Input data: Begin

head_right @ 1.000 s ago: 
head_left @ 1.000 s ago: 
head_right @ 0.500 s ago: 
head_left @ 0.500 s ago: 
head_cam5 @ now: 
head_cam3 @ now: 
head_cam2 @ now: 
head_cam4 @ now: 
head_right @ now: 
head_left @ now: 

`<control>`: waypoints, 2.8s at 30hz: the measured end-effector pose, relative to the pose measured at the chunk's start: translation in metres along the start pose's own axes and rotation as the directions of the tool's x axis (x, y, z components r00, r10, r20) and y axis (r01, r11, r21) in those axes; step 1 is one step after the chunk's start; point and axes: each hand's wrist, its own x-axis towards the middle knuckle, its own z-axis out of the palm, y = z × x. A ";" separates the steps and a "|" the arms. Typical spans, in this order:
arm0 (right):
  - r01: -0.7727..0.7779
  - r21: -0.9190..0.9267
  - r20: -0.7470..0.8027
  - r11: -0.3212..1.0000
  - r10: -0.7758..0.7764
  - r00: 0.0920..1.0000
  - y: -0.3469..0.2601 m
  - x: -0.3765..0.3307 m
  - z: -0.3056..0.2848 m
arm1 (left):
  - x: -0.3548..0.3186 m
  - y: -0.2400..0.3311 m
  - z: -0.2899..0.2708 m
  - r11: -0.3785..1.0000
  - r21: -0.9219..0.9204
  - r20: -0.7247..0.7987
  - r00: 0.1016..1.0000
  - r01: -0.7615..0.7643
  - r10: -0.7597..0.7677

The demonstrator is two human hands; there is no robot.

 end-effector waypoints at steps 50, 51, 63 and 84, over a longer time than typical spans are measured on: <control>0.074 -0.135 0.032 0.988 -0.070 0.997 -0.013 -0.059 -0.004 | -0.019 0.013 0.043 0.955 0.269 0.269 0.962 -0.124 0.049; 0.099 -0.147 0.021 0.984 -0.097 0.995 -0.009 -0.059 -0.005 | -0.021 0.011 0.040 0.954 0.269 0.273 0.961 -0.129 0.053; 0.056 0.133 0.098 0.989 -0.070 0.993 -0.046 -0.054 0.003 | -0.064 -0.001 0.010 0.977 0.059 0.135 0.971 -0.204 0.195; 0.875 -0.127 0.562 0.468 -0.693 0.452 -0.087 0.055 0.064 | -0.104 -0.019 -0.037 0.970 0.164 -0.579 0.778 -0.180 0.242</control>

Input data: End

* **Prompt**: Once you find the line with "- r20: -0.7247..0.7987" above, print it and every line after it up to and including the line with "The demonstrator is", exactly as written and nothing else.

* **Output**:
  - r20: -0.7247..0.7987
  - r00: 0.1016..1.0000
  - r01: -0.7615..0.7643
  - r10: -0.7597..0.7677

The demonstrator is two human hands; there is no robot.

Now the output is complete.